Experts recently gathered at the RSA Conference to discuss global information security. John Pescatore, director of research at the SANS Institute, indicated that cloud adoption is inevitable even with potential concerns. In fact, the panel of experts concluded that cloud security concerns are overblown. According to Pescatore, “A vast majority of enterprise breaches involving cloud providers stemmed from enterprise failures and not cloud provider faults.”
Whether or not there are risks associated with the use of cloud technology, Clinton says companies will largely continue this practice due to the enormous cost savings. In large part, Clinton says companies are not thoughtfully weighing the benefits of making additional investments in cybersecurity, nor are they assessing the risk to their businesses if they fail to do so.
“Those are the types of sophisticated decisions that are not being raised to the board or senior-management level in most industries, including manufacturing. But that’s what needs to happen to solve this.”
Wisniewski concurs, adding that cybersecurity investments are an important part of any risk management plan.
“What businesses should do when they’re making any kind of security investment, whether it’s physical or technological, is assess the risk to the business if these computers are down, or if this information is compromised, and what it’s going to cost to protect our data and lower that risk,” he said. “Because you’re really buying insurance, aren’t you?
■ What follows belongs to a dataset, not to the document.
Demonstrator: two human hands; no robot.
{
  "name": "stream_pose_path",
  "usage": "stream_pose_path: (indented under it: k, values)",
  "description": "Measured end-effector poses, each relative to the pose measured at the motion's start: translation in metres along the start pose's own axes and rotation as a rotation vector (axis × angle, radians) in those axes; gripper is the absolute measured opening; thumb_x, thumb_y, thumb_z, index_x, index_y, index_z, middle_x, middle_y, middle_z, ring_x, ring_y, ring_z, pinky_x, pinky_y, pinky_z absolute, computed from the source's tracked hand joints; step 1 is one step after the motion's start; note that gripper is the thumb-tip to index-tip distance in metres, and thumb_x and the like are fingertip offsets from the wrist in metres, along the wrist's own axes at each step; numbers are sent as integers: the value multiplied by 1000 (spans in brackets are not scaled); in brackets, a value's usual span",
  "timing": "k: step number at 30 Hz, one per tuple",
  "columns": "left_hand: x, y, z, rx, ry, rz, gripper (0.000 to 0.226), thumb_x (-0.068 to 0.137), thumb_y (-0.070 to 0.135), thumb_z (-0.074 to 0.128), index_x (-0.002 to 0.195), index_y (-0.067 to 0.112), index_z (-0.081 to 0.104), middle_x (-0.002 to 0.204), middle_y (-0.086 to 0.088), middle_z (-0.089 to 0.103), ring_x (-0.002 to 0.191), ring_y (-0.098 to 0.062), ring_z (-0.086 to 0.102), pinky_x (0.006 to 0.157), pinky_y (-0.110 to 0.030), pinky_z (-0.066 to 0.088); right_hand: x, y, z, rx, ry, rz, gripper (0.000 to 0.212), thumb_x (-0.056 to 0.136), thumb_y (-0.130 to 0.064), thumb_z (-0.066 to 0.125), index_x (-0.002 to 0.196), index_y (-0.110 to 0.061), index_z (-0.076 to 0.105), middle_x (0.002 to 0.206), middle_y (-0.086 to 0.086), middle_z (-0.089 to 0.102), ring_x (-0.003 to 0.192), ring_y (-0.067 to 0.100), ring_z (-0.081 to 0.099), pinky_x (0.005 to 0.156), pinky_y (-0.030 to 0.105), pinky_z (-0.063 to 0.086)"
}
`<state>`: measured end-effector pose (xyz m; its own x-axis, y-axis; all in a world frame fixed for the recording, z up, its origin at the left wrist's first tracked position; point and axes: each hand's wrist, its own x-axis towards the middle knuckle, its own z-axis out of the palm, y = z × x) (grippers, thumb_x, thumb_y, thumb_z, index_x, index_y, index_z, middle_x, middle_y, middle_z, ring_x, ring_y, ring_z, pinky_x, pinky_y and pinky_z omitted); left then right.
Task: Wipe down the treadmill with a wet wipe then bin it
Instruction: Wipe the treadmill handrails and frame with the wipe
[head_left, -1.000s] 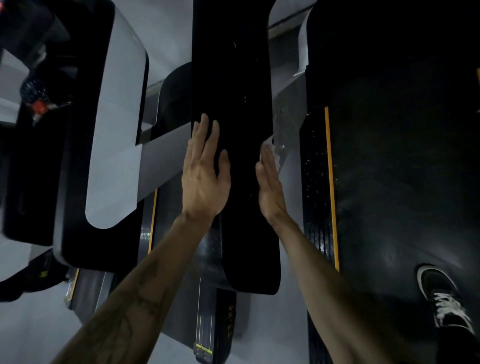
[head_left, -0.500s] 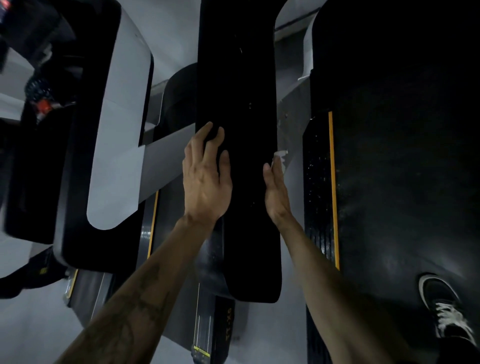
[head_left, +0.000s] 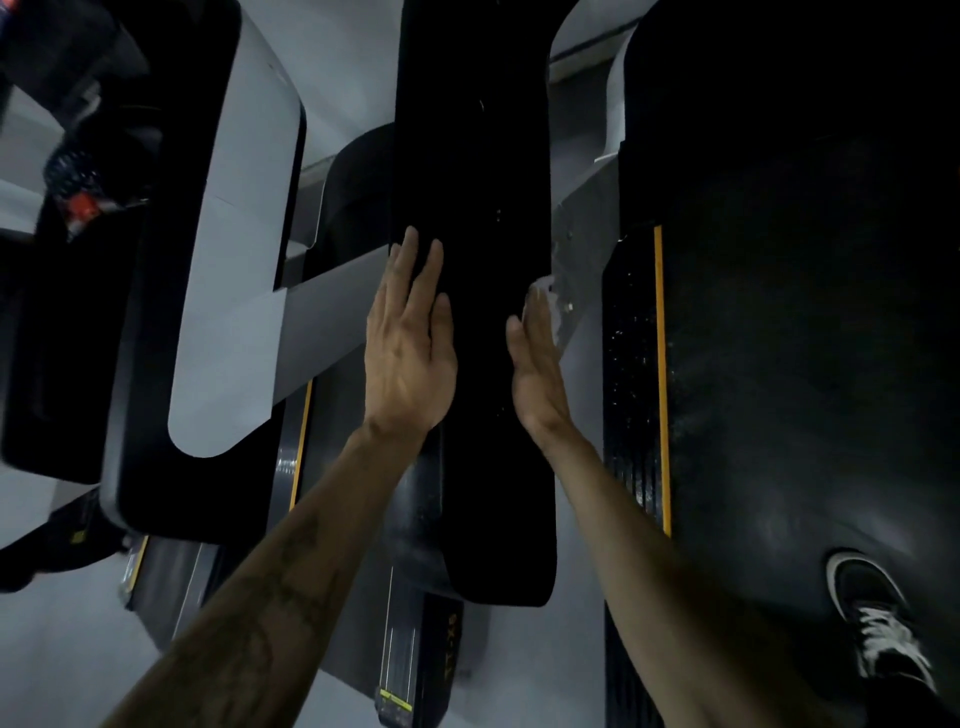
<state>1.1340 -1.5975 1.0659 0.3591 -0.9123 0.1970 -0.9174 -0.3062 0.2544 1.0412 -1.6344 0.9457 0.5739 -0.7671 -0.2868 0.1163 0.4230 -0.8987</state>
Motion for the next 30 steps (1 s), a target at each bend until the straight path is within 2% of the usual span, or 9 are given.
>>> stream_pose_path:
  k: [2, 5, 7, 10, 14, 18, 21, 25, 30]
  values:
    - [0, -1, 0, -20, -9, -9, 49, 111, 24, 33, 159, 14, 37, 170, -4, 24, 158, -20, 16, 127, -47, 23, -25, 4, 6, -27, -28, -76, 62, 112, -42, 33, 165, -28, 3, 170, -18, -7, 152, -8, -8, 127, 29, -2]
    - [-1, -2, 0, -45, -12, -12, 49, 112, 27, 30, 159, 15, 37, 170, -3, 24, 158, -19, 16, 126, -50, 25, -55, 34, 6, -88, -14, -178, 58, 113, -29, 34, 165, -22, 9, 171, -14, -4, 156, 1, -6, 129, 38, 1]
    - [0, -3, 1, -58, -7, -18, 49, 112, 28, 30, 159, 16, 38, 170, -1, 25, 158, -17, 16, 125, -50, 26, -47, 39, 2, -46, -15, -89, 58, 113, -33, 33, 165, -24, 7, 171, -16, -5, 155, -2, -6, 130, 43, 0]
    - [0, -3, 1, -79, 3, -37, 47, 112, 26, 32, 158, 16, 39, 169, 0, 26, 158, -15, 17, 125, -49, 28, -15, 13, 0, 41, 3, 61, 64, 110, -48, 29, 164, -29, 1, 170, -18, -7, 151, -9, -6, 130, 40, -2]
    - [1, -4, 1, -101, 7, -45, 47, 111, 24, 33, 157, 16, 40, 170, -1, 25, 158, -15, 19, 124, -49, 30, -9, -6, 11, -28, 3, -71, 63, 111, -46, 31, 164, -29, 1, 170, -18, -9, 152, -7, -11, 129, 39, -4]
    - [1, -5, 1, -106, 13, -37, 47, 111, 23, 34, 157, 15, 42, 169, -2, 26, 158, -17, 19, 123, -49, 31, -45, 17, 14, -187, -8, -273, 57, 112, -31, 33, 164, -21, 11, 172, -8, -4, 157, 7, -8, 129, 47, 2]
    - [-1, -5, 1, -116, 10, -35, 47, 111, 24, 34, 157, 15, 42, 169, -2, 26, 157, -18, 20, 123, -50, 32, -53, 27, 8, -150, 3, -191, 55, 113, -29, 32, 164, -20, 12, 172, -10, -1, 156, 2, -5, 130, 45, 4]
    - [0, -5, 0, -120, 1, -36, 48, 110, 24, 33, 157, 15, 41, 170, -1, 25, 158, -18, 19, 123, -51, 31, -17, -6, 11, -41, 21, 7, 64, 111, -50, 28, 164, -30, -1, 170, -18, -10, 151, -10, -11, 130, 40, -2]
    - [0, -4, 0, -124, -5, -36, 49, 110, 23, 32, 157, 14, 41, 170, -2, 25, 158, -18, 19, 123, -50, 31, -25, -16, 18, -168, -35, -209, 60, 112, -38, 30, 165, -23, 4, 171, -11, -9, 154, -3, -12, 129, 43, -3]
If you’re manufacturing hardware for defense contractors, it would seem obvious that your business would come to an end if those blueprints were stolen from you. Nobody’s going to ask you to make something again if you can’t keep those plans secret.”
Wisniewski believes these security investments may not be prioritized because, unlike retailers who handle massive amounts of consumer data every day, manufacturers may not assign a similar value to the data they possess.
“Anything that’s of value, the attack community will attack,” he said. “Intellectual property? Absolutely! But not just your intellectual property—your business processes as well. If you’ve been running an auto plant for 100 years, and during those 100 years, you’ve really learned how to build cars in a way that nobody else knows, and you’ve got proprietary processes that you use to create efficiencies, that’s valuable stuff. People are liable to come in and attack it. If you are thinking of merging with an organization, people are interested in that information. Your merger/acquisition plans, your financial plans. All these things have great value in the wrong hands, and all of it is subject to attack.”